For all intents and purposes, anyone can be a coach. According to the same study, three out of four coaching professionals (74%) worldwide have a certificate issued by one of the professional entities that accredit the training. This percentage, referring to 2019, is four percentage points higher than the value recorded in 2016.

The bigger problem with the democratization of coaching is, for Tereza Maçarico, that not everyone really knows how to coach. “There is still a lot of trickery on the market, there is a lot of divan coaches”, also known as life coaches. “Many people have become coaches because it is fashionable, thinking that it makes money. It is these exaggerations, this lack of strategy that ends up harming good coaching professionals”, explains the mentor.

The massification of this profession ends, for Nuno Machado Lopes, by creating a saturation of negative experienceswhich does not help in building the credibility of coaching. “It is enough for a person to have one or two negative experiences to find, by default, that this is all. As there are so many people now being coaches, we end up being saturated with negative experiences”, he considers. In the same way, the “too commercial” facet of some of the most successful coaches can “unsettle” people.
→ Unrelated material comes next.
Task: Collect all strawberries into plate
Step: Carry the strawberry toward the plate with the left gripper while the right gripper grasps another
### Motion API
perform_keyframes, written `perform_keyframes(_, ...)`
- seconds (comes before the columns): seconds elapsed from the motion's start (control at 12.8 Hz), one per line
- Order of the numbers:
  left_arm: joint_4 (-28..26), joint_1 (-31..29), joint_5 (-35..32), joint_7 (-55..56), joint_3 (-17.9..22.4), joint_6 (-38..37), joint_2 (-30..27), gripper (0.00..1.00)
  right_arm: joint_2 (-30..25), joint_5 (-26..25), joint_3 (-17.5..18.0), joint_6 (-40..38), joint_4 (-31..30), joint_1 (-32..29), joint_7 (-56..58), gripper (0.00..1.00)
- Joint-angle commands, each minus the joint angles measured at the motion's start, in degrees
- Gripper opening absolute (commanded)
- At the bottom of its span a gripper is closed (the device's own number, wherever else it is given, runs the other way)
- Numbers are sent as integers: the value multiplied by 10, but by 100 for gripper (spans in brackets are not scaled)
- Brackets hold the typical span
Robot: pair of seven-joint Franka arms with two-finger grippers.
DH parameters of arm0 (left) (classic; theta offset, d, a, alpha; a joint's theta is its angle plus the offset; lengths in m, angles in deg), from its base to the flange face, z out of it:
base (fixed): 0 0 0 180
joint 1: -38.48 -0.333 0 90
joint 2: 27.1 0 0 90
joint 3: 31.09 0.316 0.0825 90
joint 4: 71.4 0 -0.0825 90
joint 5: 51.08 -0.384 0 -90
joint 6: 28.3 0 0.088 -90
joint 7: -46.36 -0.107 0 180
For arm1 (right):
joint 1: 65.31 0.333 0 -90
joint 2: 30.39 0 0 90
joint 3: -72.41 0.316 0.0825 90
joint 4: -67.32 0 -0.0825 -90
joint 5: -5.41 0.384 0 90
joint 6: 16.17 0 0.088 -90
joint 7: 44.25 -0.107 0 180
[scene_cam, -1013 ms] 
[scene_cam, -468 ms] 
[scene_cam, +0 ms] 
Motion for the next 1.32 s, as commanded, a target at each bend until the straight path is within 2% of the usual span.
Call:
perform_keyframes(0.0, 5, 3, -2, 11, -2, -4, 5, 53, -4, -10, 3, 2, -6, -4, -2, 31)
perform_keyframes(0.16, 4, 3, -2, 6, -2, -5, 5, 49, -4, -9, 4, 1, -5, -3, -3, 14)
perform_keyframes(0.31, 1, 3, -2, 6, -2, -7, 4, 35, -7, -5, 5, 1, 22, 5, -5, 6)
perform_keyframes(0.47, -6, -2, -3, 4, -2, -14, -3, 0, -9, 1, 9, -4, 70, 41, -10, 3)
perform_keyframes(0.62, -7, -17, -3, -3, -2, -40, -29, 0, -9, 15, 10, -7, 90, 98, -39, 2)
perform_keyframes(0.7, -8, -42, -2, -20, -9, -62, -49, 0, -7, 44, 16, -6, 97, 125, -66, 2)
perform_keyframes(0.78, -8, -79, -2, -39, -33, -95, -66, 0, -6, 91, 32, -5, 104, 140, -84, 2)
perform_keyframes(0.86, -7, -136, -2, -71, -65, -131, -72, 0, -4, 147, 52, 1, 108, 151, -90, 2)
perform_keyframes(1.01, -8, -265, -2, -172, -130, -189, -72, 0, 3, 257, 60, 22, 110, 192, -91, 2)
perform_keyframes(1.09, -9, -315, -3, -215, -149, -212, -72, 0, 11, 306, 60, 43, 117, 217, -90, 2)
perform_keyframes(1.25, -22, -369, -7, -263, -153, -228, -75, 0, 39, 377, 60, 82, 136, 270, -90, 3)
Team coaching, the solution to recover credibility?

In organizations, the development of a coaching culture must be done not only at an individual level, but also as a team and, for Tereza Maçarico, team coaching can even be the factor that will bring back the credibility of this subject. “When I do individual coaching and integrate team coaching sessions, people realize that they are working on their personal and organizational development, but that they are working included and integrated with an organizational project”, she says.

For Tereza, the fact that the best coaches are, now, working hard on team coaching can even contribute to “recover the credibility that coaching has lost in this trendy stage when everyone was doing divan coaching in organizations”.

On the other hand, to make companies invest in coaching, it is also necessary to change the way results are presented, since, above all, an investment must have a return. “Coaching is an intervention whose cost-benefit ratio is difficult to measure and, therefore, team coaching is even more important. We get a portrait of the team and of each individual and create color maps — which identify areas of passivity, collaboration, among others — that act as a moment of self-awareness for the organization”, explains Tereza Maçarico. Never less than nine months, the exercise is repeated so that the company can see what has really changed with the coaching sessions. “You can’t exactly measure it, but you can see that there was a cultural change,” she states.

However, communication should not be done only at the end of the program. In fact, the secret is a recurring communication with follow-up reports that bring the administration up to date with the coachee progress. “Who sponsors the program has to understand what the person is doing and how it is evolving. You cannot invest without even knowing what the coach and the coachee are doing”, she says, adding that it is precisely due to the fact that some coaches do not give feedback that the idea that the intervention may not pay off is created.

The current pandemic context has come to distress companies, change and break routines, challenge the leader that exists in each one of us, and, above all, question old practices. As always, people continue to be the biggest challenge. Perhaps more than ever, coaching is crucial and indispensable for any team, leveraging the strengths of individuals as an employee and, in turn, as a member of a team that benefits from the implementation of a coaching culture in the organization.